Syllabus
- CRN: 7715
- Course: INSY336
- Title: Data Handling and Coding for Analytics
- Section: 002
- Term: Fall 2024
- Instructor: Kyunghee Lee (kyunghee.lee@mcgill.ca)
- TA: Dugmee Hwang (dugmee.hwang@mail.mcgill.ca)
- Class meetings: Tuesday 2:35 ~ 5:25 (BRONF 205)
- Office hour: TBA
This course introduces students to the foundations of data handling and coding using Python, with an emphasis on applications in analytics. Students will learn how to manage, analyze, and visualize data using Python libraries and SQL, integrating these skills into a complete data workflow.
Learning goals
By the end of this course, students will be able to:
- Understand and apply fundamental programming concepts in Python.
- Utilize Python libraries to read, manipulate, and visualize data.
- Perform basic data cleaning, wrangling, and analysis tasks.
- Use SQL for managing data in relational databases.
- Implement an end-to-end Extract-Transform-Load (ETL) workflow.
Textbooks
These textbooks are freely available online. You can purchase a hardcopy if you prefer.
Tools
In this course, we will leverage a diverse set of tools to ensure an engaging and effective learning experience.

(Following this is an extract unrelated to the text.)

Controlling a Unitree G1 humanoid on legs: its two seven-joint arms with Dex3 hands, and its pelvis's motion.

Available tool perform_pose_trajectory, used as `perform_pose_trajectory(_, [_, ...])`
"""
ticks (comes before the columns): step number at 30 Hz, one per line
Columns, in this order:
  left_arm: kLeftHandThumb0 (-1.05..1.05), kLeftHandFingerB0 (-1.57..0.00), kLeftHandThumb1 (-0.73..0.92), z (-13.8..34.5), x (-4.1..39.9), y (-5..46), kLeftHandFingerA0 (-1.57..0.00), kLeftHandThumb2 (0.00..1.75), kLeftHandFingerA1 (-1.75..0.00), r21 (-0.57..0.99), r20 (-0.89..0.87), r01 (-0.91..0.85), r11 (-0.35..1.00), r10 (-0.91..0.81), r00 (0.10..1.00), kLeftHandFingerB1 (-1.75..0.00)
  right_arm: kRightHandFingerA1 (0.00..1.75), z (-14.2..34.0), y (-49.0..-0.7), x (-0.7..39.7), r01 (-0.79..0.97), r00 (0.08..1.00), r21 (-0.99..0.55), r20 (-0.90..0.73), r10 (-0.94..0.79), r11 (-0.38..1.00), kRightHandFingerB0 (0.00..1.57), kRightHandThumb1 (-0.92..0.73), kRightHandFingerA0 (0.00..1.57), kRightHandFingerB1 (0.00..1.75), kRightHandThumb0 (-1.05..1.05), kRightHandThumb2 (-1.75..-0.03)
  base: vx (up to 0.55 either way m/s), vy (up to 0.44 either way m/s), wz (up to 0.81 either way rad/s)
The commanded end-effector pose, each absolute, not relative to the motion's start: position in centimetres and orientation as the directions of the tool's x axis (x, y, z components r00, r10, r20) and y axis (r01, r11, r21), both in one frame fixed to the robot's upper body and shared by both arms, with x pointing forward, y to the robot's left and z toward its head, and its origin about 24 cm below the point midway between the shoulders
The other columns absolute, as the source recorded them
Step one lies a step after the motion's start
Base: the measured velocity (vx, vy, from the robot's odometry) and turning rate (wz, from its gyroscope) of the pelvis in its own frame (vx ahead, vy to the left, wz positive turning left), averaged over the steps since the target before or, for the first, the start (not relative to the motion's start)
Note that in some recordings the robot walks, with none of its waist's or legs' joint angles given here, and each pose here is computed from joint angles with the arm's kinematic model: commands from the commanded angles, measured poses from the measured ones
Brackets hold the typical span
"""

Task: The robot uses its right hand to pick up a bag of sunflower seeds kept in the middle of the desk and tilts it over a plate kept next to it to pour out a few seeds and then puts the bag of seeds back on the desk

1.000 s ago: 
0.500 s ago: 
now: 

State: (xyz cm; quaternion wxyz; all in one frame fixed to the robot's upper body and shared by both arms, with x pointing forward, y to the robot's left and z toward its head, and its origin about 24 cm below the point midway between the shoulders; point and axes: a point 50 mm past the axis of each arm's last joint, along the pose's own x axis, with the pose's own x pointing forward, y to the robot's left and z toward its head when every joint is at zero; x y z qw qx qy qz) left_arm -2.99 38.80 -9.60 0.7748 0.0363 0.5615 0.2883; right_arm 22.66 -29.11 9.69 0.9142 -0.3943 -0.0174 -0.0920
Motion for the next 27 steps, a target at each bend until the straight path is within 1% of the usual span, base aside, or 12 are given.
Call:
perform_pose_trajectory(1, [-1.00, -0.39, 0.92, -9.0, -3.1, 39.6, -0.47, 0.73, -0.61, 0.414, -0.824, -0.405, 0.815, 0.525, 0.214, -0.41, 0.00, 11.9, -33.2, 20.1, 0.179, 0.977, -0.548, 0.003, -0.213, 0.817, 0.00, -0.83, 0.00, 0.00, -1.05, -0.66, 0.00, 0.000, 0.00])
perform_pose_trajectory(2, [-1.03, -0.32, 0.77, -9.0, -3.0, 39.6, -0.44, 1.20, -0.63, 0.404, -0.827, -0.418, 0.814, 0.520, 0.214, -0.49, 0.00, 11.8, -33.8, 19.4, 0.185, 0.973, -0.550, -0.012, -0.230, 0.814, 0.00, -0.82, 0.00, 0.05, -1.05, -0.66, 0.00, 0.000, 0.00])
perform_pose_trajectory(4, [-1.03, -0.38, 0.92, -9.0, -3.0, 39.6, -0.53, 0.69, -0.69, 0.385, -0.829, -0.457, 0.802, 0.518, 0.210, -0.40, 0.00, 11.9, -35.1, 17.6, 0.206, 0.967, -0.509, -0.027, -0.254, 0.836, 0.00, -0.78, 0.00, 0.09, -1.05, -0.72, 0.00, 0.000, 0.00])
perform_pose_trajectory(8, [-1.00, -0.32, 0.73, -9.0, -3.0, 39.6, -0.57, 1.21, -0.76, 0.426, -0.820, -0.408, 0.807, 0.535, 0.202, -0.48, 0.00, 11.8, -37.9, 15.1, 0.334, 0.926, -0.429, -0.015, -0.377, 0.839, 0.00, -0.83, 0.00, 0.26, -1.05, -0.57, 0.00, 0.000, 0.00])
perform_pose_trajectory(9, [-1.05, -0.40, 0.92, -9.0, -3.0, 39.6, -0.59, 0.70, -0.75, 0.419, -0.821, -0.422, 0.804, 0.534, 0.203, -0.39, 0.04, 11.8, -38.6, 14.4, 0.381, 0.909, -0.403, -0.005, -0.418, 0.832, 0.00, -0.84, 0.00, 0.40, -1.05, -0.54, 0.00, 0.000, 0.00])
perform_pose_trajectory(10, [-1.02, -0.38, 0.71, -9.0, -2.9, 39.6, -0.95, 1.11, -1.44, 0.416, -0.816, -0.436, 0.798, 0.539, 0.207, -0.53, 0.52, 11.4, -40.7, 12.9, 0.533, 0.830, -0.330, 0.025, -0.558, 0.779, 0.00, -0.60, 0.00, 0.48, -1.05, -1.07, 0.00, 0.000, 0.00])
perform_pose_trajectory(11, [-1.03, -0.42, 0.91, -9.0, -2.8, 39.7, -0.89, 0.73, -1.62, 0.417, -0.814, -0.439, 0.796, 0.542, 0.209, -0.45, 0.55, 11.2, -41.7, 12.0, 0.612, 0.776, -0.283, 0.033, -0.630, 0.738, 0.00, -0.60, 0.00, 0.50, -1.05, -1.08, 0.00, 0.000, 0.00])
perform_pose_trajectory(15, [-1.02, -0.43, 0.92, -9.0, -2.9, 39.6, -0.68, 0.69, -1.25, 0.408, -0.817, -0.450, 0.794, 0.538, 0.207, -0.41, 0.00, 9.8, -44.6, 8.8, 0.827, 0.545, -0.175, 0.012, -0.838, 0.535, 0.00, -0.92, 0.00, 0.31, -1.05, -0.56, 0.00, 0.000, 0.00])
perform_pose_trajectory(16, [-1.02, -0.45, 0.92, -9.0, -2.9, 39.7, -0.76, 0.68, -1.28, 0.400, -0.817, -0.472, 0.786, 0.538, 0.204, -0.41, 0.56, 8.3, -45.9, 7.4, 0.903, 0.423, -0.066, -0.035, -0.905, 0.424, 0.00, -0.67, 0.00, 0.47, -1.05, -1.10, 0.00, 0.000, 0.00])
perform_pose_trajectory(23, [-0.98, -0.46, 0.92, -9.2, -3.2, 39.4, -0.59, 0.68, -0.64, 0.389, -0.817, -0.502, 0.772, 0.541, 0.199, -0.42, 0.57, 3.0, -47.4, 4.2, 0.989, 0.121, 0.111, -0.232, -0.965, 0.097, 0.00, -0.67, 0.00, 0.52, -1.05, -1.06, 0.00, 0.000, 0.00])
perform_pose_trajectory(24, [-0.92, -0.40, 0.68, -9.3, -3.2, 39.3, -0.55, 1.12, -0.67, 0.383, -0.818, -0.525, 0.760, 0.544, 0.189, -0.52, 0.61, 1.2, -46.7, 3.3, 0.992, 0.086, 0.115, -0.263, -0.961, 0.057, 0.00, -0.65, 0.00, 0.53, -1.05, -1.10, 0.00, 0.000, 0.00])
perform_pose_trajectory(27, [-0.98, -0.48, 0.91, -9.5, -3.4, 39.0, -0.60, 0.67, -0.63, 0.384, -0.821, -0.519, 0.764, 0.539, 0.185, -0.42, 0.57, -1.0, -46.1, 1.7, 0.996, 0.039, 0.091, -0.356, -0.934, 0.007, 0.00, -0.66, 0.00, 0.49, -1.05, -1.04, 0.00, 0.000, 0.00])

We will dive into Python programming through EdStem
, a cloud-based platform that offers a seamless environment for writing and executing Python
code. Furthermore, we will explore data manipulation and persistence using SQLite
, a lightweight database engine that integrates smoothly with Python. Additionally, we will utilize DataCamp
, an interactive learning platform that offers tailored exercises and challenges to reinforce the course’s theoretical content. Through the integration of these varied tools, students will gain a comprehensive understanding of the subject matter, enabling them to apply the skills learned in real-world scenarios, all within an accessible and supportive learning environment.
Evaluation
Participation
Your participation grade is based on attendance, active engagement in class discussions, and professionalism. Consistent attendance and active involvement in class activities, including asking and answering questions, are key factors in earning participation points. Note that disruptive behavior or lack of engagement may negatively impact this portion of your grade.
In-Class exercise
Each week, lab materials will be made available to complement the lecture topics, serving as a practical platform for hands-on coding practice. These labs feature guided tutorials that walk students through coding tasks within an interactive environment. In addition to the lab tutorials, each session will incorporate in-class exercises. These exercises consist of straightforward coding challenges intended for completion during class time. Students are expected to actively engage with these in-class exercises and complete them alongside the lab materials. These exercises won’t be graded.
Take-Home exercise (EX)
To reinforce the skills and concepts taught in class, students will be given access to specially designed exercises hosted on DataCamp, a leading online platform for learning coding. These take-home exercises include both tutorials and interactive coding challenges, allowing for thorough practice in a self-paced environment. Students may attempt these exercises multiple times up to the specified due date, and will receive a pass/fail grade based on their completion status.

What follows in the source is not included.